The author theorizes that "the root cause is likely to be spammers using 'dictionary' or 'Rumpelstiltskin' attacks to guess valid email addresses". There is not nearly enough data to support that theory.
I would suggest a different cause. The UK has a lot of recent immigrants, especially from places like Poland, who have names that start with letters that are not otherwise common in the UK, such as 'z', 'v', 'o', etc. Other spam studies show that English is the most spammed language. An immigrant speaking another language is therefore likely to receive less spam simply because they aren't giving out their e-mail address to English-speaking places.
My theory is testable by doing the same study using the LAST letters of e-mail addresses instead of the FIRST. I suspect that the letter 'i' not a common last letter of English surnames, but more common elsewhere (such as Poland or Italy). If the author's theory is correct, then there should be no significant distribution among the last letters of e-mail names. If my theory is correct, you'll see a similar pattern as with the first letter. (Note that I doubt either theory is correct - there is probably more going on than either of us can imagine).
In scientific terms, this is a "control". Finding a pattern is spammed e-mail addresses isn't interesting unless you can show that a pattern is unlikely or surprising. I'm not surprised that they found a pattern with the first letter of e-mail addresses. I suggest, however, that instead of the single reason they found "likely" that there would be many reasons.
The reason I'm jaded on this issue is the old paper on Outwitting the Witty Worm The paper concluded that the worm targeted a "hit-list" of machines on a US Military base. However, the paper was deeply flawed because the authors looked only at the packet headers instead of the packet payload. If they had examined the payloads, they would have found that there was no "hit-list" targeting a military base. Their conclusion that the data "suggests" an "insider" (who knew about the systems) was therefore completely false.

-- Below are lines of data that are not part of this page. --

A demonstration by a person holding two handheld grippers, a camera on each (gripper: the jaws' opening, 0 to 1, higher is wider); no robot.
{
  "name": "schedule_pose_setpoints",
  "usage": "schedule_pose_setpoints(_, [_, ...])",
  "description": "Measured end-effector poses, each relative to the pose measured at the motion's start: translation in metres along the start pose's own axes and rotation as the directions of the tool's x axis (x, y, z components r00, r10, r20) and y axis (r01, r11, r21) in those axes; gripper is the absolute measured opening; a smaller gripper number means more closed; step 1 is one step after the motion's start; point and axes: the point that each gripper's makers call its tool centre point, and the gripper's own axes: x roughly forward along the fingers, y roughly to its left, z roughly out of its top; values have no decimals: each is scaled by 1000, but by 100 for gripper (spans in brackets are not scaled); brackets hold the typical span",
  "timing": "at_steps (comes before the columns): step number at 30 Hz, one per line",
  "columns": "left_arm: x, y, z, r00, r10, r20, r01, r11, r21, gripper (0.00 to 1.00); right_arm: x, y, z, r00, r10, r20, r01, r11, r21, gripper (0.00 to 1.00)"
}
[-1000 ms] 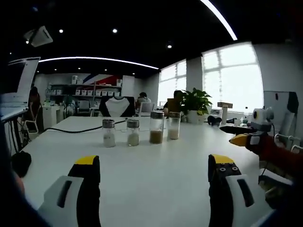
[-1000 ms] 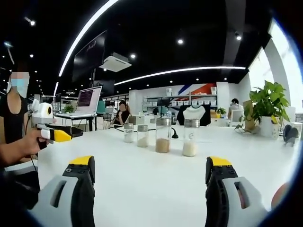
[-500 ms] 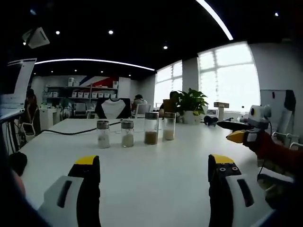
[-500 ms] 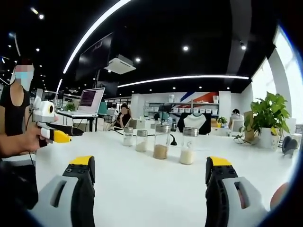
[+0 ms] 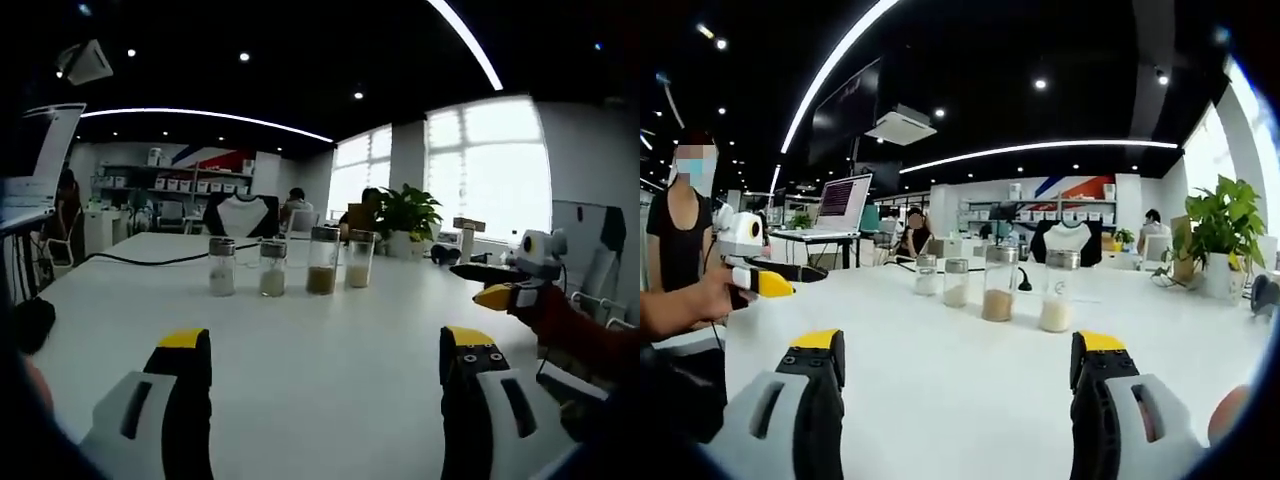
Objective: Rotate the seasoning bottle until the label or dispensing opening points toward the visible target arrow and the bottle remains upright within the marked orientation range
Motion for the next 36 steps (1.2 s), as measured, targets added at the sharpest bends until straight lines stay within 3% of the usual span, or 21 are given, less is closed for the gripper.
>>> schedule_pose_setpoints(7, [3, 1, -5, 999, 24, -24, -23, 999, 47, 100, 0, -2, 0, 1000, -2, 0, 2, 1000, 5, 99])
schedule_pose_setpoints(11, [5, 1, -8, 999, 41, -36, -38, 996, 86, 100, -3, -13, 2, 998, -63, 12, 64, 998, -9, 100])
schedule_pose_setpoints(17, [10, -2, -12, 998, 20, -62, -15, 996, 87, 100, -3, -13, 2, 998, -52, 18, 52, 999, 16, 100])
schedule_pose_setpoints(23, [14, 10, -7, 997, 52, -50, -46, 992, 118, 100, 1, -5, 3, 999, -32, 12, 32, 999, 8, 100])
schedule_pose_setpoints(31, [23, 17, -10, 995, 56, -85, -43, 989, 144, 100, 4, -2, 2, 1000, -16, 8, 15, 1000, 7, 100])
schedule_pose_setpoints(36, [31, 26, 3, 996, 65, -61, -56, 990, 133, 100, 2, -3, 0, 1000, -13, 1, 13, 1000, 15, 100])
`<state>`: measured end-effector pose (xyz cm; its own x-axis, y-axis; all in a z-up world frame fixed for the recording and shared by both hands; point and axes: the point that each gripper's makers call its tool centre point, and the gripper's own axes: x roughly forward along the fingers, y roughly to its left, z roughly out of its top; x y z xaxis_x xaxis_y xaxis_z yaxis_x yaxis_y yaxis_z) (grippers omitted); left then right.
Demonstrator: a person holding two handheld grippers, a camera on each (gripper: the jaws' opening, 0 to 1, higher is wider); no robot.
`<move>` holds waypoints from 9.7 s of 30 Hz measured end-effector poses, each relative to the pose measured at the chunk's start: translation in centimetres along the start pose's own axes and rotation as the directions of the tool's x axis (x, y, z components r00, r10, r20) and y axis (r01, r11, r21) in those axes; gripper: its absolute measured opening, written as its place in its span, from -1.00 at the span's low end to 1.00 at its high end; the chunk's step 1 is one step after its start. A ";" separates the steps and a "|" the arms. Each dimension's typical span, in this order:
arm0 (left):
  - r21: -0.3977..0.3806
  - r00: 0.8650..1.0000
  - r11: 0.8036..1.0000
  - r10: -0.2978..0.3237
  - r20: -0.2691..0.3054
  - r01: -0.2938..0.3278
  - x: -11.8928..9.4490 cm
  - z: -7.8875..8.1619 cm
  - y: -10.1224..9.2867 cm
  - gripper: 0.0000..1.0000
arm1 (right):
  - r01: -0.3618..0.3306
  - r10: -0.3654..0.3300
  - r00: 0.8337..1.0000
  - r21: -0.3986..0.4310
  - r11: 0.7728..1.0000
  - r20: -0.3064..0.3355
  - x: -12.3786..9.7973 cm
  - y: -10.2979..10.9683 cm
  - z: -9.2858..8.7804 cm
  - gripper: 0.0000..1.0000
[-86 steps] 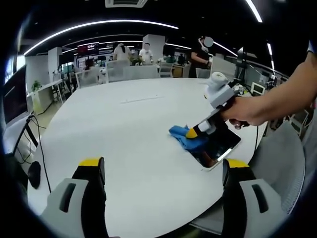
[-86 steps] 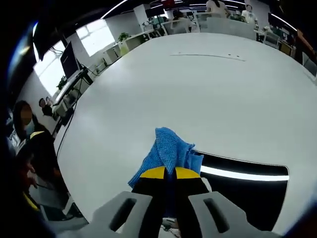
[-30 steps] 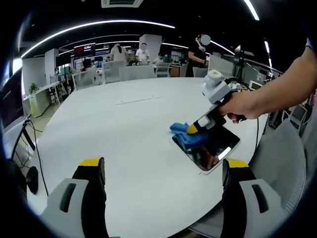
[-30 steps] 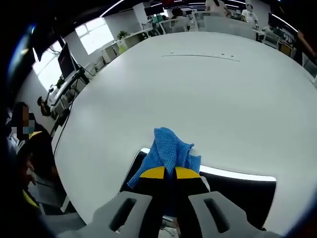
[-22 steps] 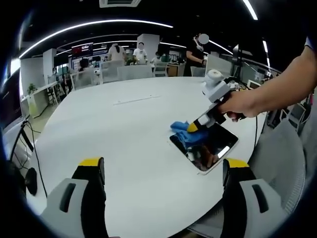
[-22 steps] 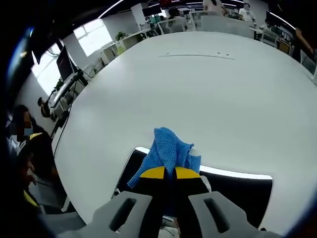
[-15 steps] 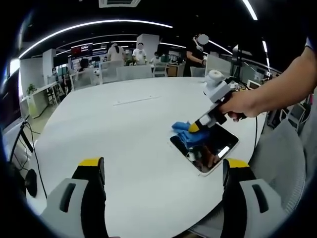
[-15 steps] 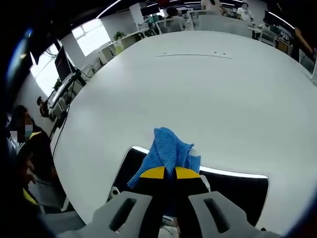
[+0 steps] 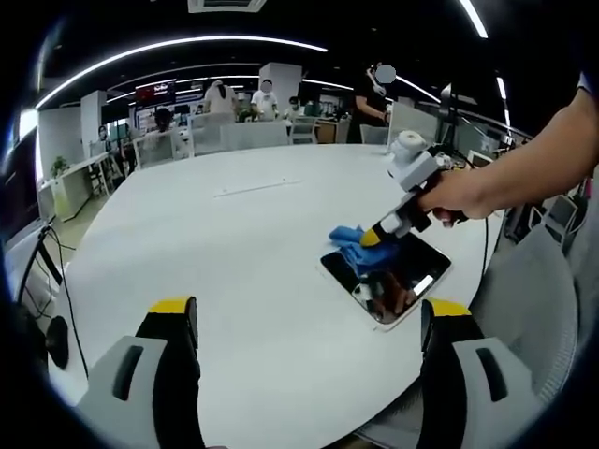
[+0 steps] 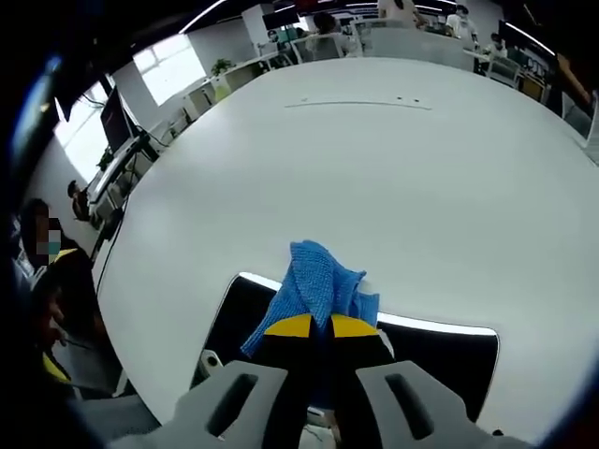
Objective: Wipe the mirror surface with the cleaning cloth until all visible marks leave the cleaned area.
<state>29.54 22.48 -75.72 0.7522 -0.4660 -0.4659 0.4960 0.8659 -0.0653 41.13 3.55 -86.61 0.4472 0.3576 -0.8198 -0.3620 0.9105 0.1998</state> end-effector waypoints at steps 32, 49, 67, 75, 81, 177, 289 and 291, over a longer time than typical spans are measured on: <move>-0.010 0.999 0.999 -0.036 0.023 0.037 1.3 0.6 -2.9 0.98 | 0.007 -0.008 1.000 0.030 1.000 0.027 -2.5 2.1 -4.7 -1.00; 0.009 1.000 1.000 -0.004 0.019 0.004 1.2 0.5 -3.9 0.98 | -0.023 0.023 1.000 0.054 0.998 0.012 -3.7 2.9 -6.6 -1.00; 0.059 0.999 0.997 -0.040 0.021 0.039 3.1 1.0 -5.3 0.98 | -0.047 0.047 0.999 0.028 0.999 0.001 -4.2 3.5 -7.8 -1.00; 0.028 1.000 1.000 -0.006 0.031 0.005 2.4 1.1 -4.4 0.98 | -0.061 0.061 0.998 0.013 0.998 -0.005 -4.6 3.9 -8.5 -1.00; 0.009 0.998 0.999 0.033 0.056 -0.033 1.9 1.4 -3.7 0.98 | -0.062 0.063 0.998 0.025 0.998 -0.030 -4.8 4.3 -9.0 -1.00; 0.007 0.996 0.998 0.069 0.058 -0.069 -1.0 -0.1 -3.7 0.97 | -0.018 0.018 1.000 0.004 1.000 -0.015 -5.5 -0.5 -8.4 -1.00; 0.019 0.995 0.996 0.084 0.055 -0.085 -1.1 0.7 -3.8 0.97 | 0.045 -0.045 0.999 0.004 0.999 -0.003 -3.1 -7.7 -2.1 -1.00; 0.019 0.995 0.996 0.084 0.056 -0.085 -1.1 0.8 -3.8 0.97 | 0.053 -0.053 0.999 0.005 0.999 -0.001 -3.2 -7.6 -2.1 -1.00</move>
<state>27.21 19.58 -74.26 0.8142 -0.4016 -0.4192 0.4386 0.8987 -0.0090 40.74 -4.94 -86.68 0.4648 0.3090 -0.8297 -0.3337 0.9292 0.1591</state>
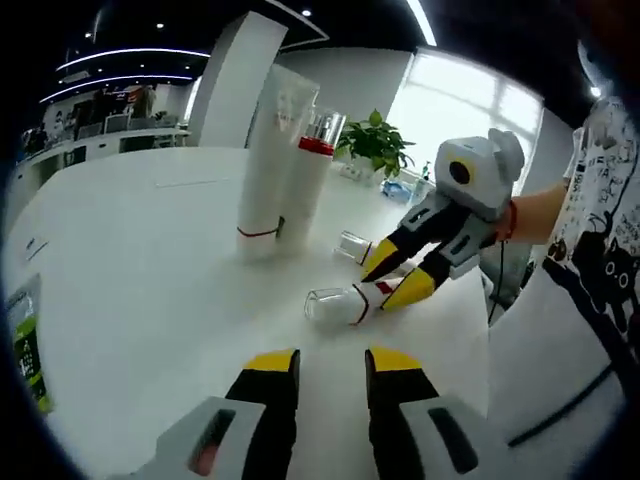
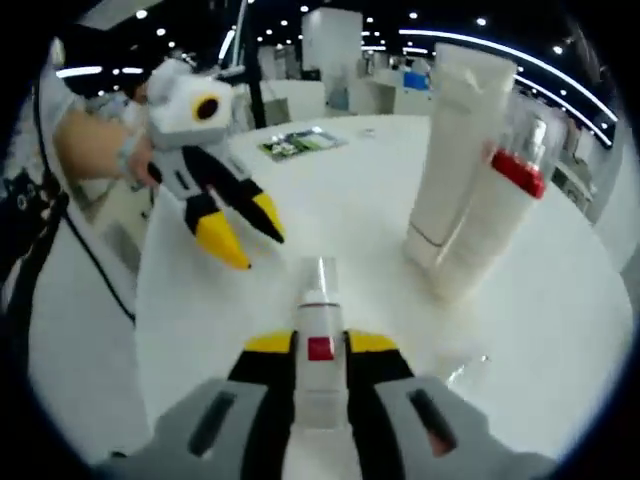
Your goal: Arrange the skincare products in the storage area until every visible bottle or jar stands upright without overlapping.
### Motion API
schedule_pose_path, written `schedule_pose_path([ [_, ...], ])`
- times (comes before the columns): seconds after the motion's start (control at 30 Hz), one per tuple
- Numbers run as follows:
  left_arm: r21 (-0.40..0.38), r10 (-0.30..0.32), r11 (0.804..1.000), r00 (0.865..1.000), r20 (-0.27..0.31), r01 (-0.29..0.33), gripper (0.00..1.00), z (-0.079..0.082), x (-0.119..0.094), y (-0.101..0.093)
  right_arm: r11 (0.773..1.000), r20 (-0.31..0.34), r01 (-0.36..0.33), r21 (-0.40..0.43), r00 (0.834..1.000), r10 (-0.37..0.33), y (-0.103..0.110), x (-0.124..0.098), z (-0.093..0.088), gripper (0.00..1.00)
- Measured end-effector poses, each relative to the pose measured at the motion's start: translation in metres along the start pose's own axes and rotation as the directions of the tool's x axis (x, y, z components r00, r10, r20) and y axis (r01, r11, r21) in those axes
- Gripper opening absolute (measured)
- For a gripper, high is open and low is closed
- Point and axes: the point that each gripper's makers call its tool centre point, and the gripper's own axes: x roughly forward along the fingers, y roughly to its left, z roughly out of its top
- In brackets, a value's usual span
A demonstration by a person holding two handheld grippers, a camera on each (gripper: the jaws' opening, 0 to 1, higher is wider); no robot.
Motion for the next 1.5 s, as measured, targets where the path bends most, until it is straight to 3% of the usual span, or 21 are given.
schedule_pose_path([
  [0.07, 0.026, -0.028, 0.999, 1.000, -0.006, 0.028, 0.26, -0.003, 0.001, -0.004, 0.997, -0.017, -0.023, -0.074, 1.000, 0.022, 0.005, 0.000, 0.000, 0.17],
  [0.27, 0.068, -0.069, 0.995, 0.997, -0.037, 0.071, 0.27, -0.010, 0.004, -0.009, 0.971, -0.051, -0.169, -0.169, 0.985, 0.163, 0.028, -0.001, -0.002, 0.16],
  [0.4, 0.096, -0.120, 0.987, 0.991, -0.061, 0.125, 0.26, -0.014, 0.007, -0.018, 0.949, -0.077, -0.226, -0.220, 0.974, 0.215, 0.035, -0.002, -0.004, 0.17],
  [0.47, 0.121, -0.148, 0.980, 0.986, -0.082, 0.157, 0.26, -0.017, 0.009, -0.024, 0.935, -0.134, -0.255, -0.247, 0.964, 0.228, 0.036, -0.002, -0.011, 0.17],
  [0.53, 0.140, -0.156, 0.975, 0.982, -0.111, 0.170, 0.26, -0.021, 0.010, -0.027, 0.921, -0.175, -0.271, -0.279, 0.958, 0.229, 0.037, -0.001, -0.016, 0.17],
  [0.7, 0.161, -0.161, 0.970, 0.979, -0.125, 0.180, 0.21, -0.015, 0.013, -0.029, 0.929, -0.179, -0.260, -0.264, 0.959, 0.218, 0.036, 0.002, -0.011, 0.17],
  [0.9, 0.119, -0.156, 0.978, 0.980, -0.127, 0.171, 0.22, -0.009, 0.009, -0.024, 0.934, -0.197, -0.218, -0.283, 0.966, 0.166, 0.031, 0.001, -0.008, 0.17],
  [0.97, 0.032, -0.160, 0.986, 0.985, -0.057, 0.162, 0.22, 0.004, 0.005, -0.022, 0.953, -0.117, -0.169, -0.251, 0.983, 0.143, 0.025, -0.004, 0.003, 0.17],
  [1.1, -0.051, -0.148, 0.987, 0.989, 0.029, 0.149, 0.22, 0.017, -0.001, -0.014, 0.970, -0.036, -0.133, -0.202, 0.991, 0.128, 0.016, -0.011, 0.013, 0.17],
  [1.33, -0.111, -0.140, 0.983, 0.988, 0.073, 0.147, 0.22, 0.022, -0.003, -0.011, 0.983, 0.062, -0.098, -0.156, 0.992, 0.108, 0.014, -0.013, 0.022, 0.17],
  [1.37, -0.140, -0.147, 0.977, 0.984, 0.096, 0.160, 0.21, 0.027, -0.004, -0.014, 0.987, 0.092, -0.088, -0.131, 0.991, 0.101, 0.014, -0.013, 0.026, 0.17],
  [1.5, -0.137, -0.161, 0.974, 0.977, 0.143, 0.180, 0.21, 0.039, -0.009, -0.019, 0.992, 0.115, -0.066, -0.111, 0.990, 0.079, 0.014, -0.011, 0.025, 0.17],
])
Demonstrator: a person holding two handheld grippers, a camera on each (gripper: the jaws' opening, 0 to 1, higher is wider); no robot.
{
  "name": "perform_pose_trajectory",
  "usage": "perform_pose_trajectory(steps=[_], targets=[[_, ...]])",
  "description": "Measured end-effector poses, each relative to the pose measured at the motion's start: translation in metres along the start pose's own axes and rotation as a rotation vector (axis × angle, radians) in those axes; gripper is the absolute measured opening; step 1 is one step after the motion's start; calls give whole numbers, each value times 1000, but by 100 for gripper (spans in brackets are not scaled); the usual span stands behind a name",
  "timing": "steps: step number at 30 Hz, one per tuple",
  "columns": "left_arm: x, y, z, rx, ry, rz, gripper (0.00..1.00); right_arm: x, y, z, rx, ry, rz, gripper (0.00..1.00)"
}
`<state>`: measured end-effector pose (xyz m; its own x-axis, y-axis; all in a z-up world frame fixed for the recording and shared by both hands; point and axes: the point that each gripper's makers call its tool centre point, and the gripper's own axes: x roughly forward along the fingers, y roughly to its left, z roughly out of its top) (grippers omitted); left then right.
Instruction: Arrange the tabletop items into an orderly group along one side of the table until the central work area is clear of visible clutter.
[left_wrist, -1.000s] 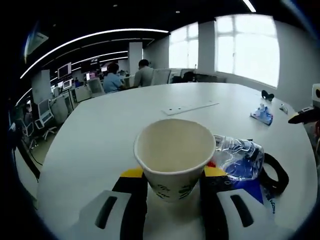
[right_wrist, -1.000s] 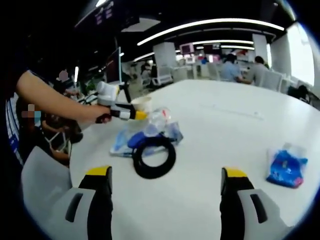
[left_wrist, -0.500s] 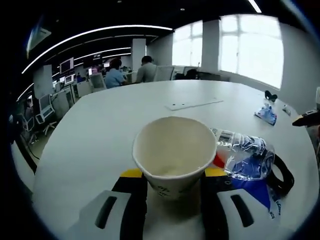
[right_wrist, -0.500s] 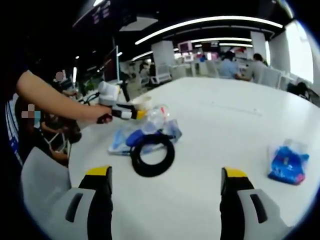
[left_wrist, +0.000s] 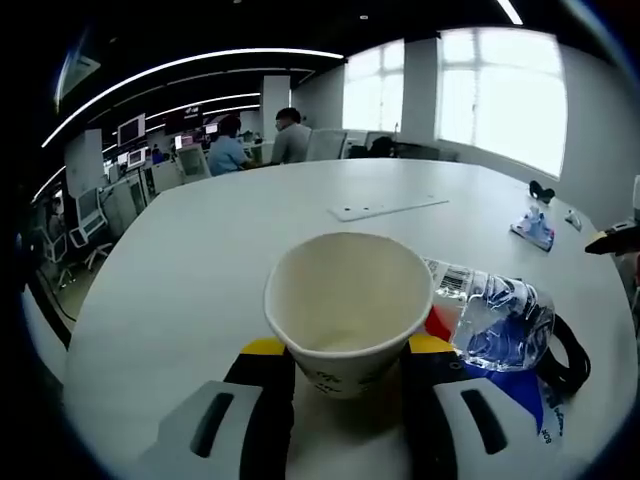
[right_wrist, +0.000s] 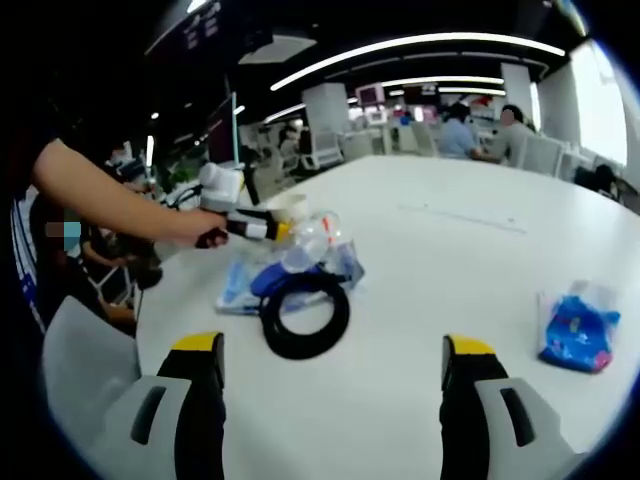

That is the thing we learn over time in our industry. There are a lot of interesting anomalies to be found out there, but the theories explaining the anomalies are usually bogus. I find Dr. Clayton's anomalies interesting, but I believe his conclusions have absolutely no validity.
3 comments:
You might be jaded, Rob, but I think your take on this subject is very insightful :)
I don't think the Witty paper says that. The targets weren't hardcoded in the worm payload, but based on PRNG state they were able to reverse engineer "patient 0". I would say it's speculative to conclude "patient 0" was specifically targeted.
Or am I misunderstanding what you're saying?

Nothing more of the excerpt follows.